(Data section Opens)

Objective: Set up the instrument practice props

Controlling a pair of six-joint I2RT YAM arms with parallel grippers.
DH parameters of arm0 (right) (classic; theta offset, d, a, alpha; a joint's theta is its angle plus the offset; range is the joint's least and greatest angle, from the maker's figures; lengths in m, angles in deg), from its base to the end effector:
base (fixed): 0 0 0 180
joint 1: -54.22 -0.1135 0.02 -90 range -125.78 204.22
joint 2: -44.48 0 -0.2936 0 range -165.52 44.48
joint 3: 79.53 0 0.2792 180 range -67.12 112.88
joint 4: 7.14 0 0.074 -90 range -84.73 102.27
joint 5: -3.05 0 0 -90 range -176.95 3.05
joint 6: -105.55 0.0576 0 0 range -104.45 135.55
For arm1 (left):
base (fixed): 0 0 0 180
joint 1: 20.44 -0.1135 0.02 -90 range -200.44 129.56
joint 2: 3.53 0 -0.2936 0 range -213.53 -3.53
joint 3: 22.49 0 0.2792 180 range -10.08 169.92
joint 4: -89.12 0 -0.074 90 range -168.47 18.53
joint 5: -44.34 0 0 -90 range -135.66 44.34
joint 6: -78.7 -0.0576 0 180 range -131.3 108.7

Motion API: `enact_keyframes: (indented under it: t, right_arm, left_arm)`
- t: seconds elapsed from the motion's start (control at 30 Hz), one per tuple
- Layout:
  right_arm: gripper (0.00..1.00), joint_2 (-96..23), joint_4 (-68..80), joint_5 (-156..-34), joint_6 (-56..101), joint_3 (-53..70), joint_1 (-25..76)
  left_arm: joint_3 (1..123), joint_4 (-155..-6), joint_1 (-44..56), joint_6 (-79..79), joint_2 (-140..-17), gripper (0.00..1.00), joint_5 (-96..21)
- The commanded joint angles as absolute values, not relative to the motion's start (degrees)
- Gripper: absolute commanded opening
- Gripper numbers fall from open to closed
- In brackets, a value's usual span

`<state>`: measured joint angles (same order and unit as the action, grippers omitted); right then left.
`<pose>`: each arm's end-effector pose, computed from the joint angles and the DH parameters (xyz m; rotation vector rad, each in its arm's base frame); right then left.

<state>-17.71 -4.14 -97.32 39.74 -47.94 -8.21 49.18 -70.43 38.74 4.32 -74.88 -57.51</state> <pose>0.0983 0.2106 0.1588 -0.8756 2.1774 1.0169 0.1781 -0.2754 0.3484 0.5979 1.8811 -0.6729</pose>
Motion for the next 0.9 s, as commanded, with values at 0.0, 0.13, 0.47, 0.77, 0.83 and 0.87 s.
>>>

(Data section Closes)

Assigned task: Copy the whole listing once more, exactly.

Your response:
Objective: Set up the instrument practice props

Controlling a pair of six-joint I2RT YAM arms with parallel grippers.
DH parameters of arm0 (right) (classic; theta offset, d, a, alpha; a joint's theta is its angle plus the offset; range is the joint's least and greatest angle, from the maker's figures; lengths in m, angles in deg), from its base to the end effector:
base (fixed): 0 0 0 180
joint 1: -54.22 -0.1135 0.02 -90 range -125.78 204.22
joint 2: -44.48 0 -0.2936 0 range -165.52 44.48
joint 3: 79.53 0 0.2792 180 range -67.12 112.88
joint 4: 7.14 0 0.074 -90 range -84.73 102.27
joint 5: -3.05 0 0 -90 range -176.95 3.05
joint 6: -105.55 0.0576 0 0 range -104.45 135.55
For arm1 (left):
base (fixed): 0 0 0 180
joint 1: 20.44 -0.1135 0.02 -90 range -200.44 129.56
joint 2: 3.53 0 -0.2936 0 range -213.53 -3.53
joint 3: 22.49 0 0.2792 180 range -10.08 169.92
joint 4: -89.12 0 -0.074 90 range -168.47 18.53
joint 5: -44.34 0 0 -90 range -135.66 44.34
joint 6: -78.7 -0.0576 0 180 range -131.3 108.7

Motion API: `enact_keyframes: (indented under it: t, right_arm, left_arm)`
- t: seconds elapsed from the motion's start (control at 30 Hz), one per tuple
- Layout:
  right_arm: gripper (0.00..1.00), joint_2 (-96..23), joint_4 (-68..80), joint_5 (-156..-34), joint_6 (-56..101), joint_3 (-53..70), joint_1 (-25..76)
  left_arm: joint_3 (1..123), joint_4 (-155..-6), joint_1 (-44..56), joint_6 (-79..79), joint_2 (-140..-17), gripper (0.00..1.00), joint_5 (-96..21)
- The commanded joint angles as absolute values, not relative to the motion's start (degrees)
- Gripper: absolute commanded opening
- Gripper numbers fall from open to closed
- In brackets, a value's usual span

`<state>`: measured joint angles (same order and unit as the action, grippers omitted); right then left.
`<pose>`: each arm's end-effector pose, computed from the joint angles and the DH parameters (xyz m; rotation vector rad, each in its arm's base frame); right then left.

<state>-17.71 -4.14 -97.32 39.74 -47.94 -8.21 49.18 -70.43 38.74 4.32 -74.88 -57.51</state> <pose>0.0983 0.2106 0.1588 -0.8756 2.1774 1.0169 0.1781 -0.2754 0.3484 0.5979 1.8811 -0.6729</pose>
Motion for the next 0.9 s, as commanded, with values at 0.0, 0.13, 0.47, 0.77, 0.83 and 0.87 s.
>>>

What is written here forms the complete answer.